== Problem requirements ==
Images are to be dropped, and the rest of the data reproduced exactly.

== Recorded information ==
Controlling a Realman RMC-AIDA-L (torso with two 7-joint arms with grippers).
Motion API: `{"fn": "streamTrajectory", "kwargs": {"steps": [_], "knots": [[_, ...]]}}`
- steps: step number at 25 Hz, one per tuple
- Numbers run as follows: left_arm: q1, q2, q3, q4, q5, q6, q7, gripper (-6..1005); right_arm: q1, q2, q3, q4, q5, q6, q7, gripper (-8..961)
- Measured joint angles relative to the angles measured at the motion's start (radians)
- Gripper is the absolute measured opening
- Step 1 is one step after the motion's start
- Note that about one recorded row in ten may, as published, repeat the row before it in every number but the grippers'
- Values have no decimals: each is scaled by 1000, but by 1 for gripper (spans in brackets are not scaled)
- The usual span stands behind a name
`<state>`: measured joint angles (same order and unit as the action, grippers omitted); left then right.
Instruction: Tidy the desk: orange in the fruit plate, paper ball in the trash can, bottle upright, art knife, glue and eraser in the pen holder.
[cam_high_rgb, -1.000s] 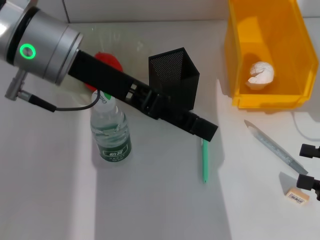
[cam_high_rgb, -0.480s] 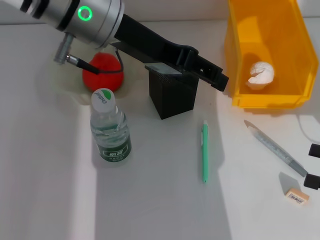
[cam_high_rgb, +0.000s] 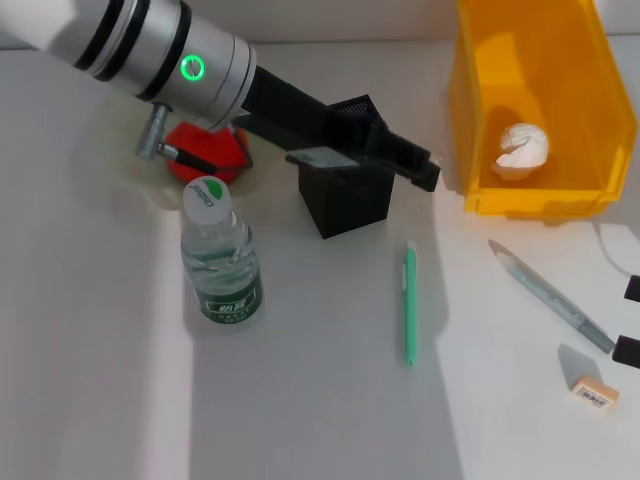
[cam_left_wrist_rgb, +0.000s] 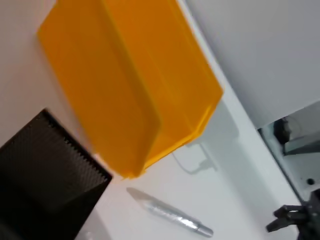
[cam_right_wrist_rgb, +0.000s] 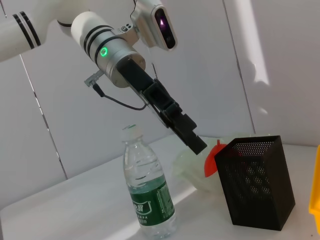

== Expected answer ==
Controlling a Realman RMC-AIDA-L (torso with two 7-joint arms with grippers).
Motion API: `{"fn": "streamTrajectory", "kwargs": {"steps": [_], "knots": [[_, ...]]}}`
- steps: step number at 25 Hz, one per tuple
- Numbers run as follows: left_arm: q1, q2, q3, q4, q5, q6, q7, gripper (-6..1005); right_arm: q1, q2, q3, q4, q5, q6, q7, gripper (-8..961)
- Measured joint angles relative to the angles measured at the motion's start (radians)
- Gripper is the absolute measured opening
- Step 1 is one step after the motion's start
- Note that about one recorded row in ten may, as published, repeat the row before it in every number but the grippers'
- Values have no decimals: each is scaled by 1000, but by 1 for gripper (spans in brackets are not scaled)
- The usual span stands behind a name
`<state>`: measured joint angles (same order and unit as the action, grippers omitted); left then right.
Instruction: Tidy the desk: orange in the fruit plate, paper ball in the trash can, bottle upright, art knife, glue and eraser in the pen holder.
[cam_high_rgb, -1.000s] 
[cam_high_rgb, -0.480s] 
[cam_high_rgb, +0.000s] 
[cam_left_wrist_rgb, +0.000s] 
[cam_right_wrist_rgb, +0.000s] 

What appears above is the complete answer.